* ABOUT THIS EXERCISE:
A complete, exact copy of the data is the required answer.

* WORKING DATA:
----

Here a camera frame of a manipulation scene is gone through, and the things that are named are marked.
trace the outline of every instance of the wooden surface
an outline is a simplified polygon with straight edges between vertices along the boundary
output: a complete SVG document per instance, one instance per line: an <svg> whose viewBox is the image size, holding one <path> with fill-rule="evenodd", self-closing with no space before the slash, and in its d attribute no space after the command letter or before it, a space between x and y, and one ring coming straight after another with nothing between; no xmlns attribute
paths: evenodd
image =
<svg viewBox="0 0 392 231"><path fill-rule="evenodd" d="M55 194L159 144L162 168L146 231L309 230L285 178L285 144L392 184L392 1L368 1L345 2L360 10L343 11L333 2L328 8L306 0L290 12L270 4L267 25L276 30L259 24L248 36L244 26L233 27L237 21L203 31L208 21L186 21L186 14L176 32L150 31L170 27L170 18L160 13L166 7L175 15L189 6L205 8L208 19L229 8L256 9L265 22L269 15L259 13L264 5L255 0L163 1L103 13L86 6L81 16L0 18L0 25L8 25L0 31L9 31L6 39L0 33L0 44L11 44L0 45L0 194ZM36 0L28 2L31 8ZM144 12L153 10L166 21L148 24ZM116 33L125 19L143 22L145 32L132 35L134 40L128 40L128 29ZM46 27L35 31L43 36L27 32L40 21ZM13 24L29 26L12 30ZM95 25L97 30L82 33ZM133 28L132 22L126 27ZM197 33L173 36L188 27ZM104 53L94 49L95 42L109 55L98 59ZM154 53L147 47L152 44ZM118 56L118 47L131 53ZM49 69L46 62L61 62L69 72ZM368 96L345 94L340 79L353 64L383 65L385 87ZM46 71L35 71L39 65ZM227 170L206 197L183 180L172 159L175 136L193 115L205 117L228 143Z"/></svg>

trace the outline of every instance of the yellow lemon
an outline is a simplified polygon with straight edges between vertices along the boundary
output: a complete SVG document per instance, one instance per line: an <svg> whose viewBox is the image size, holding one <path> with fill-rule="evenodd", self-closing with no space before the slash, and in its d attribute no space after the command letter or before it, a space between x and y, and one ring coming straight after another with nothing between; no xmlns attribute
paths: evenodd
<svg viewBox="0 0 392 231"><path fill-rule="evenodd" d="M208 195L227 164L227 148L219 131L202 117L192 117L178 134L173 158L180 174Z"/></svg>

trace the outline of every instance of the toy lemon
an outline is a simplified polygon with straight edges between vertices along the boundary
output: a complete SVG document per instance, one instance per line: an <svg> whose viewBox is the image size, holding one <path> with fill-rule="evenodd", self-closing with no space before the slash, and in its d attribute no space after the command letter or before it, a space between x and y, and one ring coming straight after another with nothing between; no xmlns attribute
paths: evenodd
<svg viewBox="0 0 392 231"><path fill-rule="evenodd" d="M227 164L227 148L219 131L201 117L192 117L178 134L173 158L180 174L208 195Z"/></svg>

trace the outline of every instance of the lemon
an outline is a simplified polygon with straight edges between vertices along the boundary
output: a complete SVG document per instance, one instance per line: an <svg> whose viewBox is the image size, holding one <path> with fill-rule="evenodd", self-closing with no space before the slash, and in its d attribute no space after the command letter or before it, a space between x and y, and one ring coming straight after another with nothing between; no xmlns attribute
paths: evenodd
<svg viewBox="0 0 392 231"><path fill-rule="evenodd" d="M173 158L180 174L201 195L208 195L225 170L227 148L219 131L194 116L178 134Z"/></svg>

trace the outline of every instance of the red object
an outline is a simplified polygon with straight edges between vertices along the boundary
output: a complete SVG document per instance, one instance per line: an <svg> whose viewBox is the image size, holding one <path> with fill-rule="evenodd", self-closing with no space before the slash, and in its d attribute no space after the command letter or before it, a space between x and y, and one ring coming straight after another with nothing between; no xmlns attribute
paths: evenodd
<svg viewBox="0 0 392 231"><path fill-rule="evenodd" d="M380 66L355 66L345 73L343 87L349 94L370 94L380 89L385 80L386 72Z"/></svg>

----

* YOUR RESPONSE:
Here a camera frame of a manipulation scene is gone through, and the things that are named are marked.
trace the outline of every instance of the wooden surface
an outline is a simplified polygon with straight edges between vertices along the boundary
output: a complete SVG document per instance, one instance per line: an <svg> whose viewBox is the image size, holding one <path> with fill-rule="evenodd", self-closing with no space before the slash, and in its d attribute no space after the command letter or before it, a space between x and y, and one ring coming straight after another with nothing between; no xmlns attribute
paths: evenodd
image =
<svg viewBox="0 0 392 231"><path fill-rule="evenodd" d="M55 194L159 144L162 168L146 231L309 230L285 178L285 144L392 184L392 1L368 1L345 2L360 10L343 11L333 2L328 8L306 0L290 12L270 4L267 25L276 30L259 24L248 36L244 26L233 27L237 21L203 31L208 21L186 21L186 14L176 32L150 31L170 27L170 18L160 13L166 7L175 15L189 6L205 8L208 19L229 8L256 9L265 22L269 15L259 13L264 5L255 0L163 1L103 13L86 6L81 16L0 18L0 25L8 25L0 31L9 31L6 39L0 33L0 44L11 44L0 45L0 194ZM36 0L28 2L31 8ZM144 12L153 10L166 21L148 24ZM116 33L125 19L143 22L145 32L132 35L134 40L128 40L128 29ZM46 27L35 31L43 36L27 32L40 21ZM13 24L29 26L12 30ZM95 25L97 30L82 33ZM133 28L132 22L126 27ZM197 33L173 36L188 27ZM104 53L94 49L95 42L109 55L98 59ZM154 53L147 47L152 44ZM118 56L118 47L131 53ZM49 69L46 62L61 62L69 72ZM368 96L345 94L340 79L353 64L383 65L385 87ZM46 71L35 71L39 65ZM227 170L206 197L183 180L172 159L175 136L193 115L205 117L228 143Z"/></svg>

trace the outline of every instance of the yellow lemon
an outline is a simplified polygon with straight edges between vertices along the boundary
output: a complete SVG document per instance, one instance per line: an <svg> whose viewBox is the image size, holding one <path> with fill-rule="evenodd", self-closing with no space before the slash, and in its d attribute no space after the command letter or before it, a space between x and y, and one ring coming straight after another with nothing between; no xmlns attribute
paths: evenodd
<svg viewBox="0 0 392 231"><path fill-rule="evenodd" d="M208 195L227 164L227 148L219 131L202 117L192 117L178 134L173 158L180 174Z"/></svg>

trace the outline of every instance of the toy lemon
an outline is a simplified polygon with straight edges between vertices along the boundary
output: a complete SVG document per instance, one instance per line: an <svg> whose viewBox is the image size, holding one <path> with fill-rule="evenodd", self-closing with no space before the slash, and in its d attribute no space after the command letter or before it, a space between x and y, and one ring coming straight after another with nothing between; no xmlns attribute
paths: evenodd
<svg viewBox="0 0 392 231"><path fill-rule="evenodd" d="M227 164L227 148L219 131L201 117L192 117L178 134L173 158L180 174L208 195Z"/></svg>

trace the outline of every instance of the lemon
an outline is a simplified polygon with straight edges between vertices along the boundary
output: a complete SVG document per instance, one instance per line: an <svg> whose viewBox is the image size, holding one <path> with fill-rule="evenodd", self-closing with no space before the slash, and in its d attribute no space after the command letter or before it, a space between x and y, and one ring coming straight after another with nothing between; no xmlns attribute
paths: evenodd
<svg viewBox="0 0 392 231"><path fill-rule="evenodd" d="M173 158L180 174L201 195L208 195L225 170L227 148L219 131L194 116L178 134Z"/></svg>

trace the outline of every instance of the red object
an outline is a simplified polygon with straight edges between vertices along the boundary
output: a complete SVG document per instance, one instance per line: an <svg> whose viewBox is the image size, holding one <path> with fill-rule="evenodd", self-closing with no space before the slash, and in its d attribute no space after the command letter or before it, a space between x and y, and one ring coming straight after another with nothing between; no xmlns attribute
paths: evenodd
<svg viewBox="0 0 392 231"><path fill-rule="evenodd" d="M380 66L355 66L345 73L343 87L349 94L370 94L380 89L385 80L386 72Z"/></svg>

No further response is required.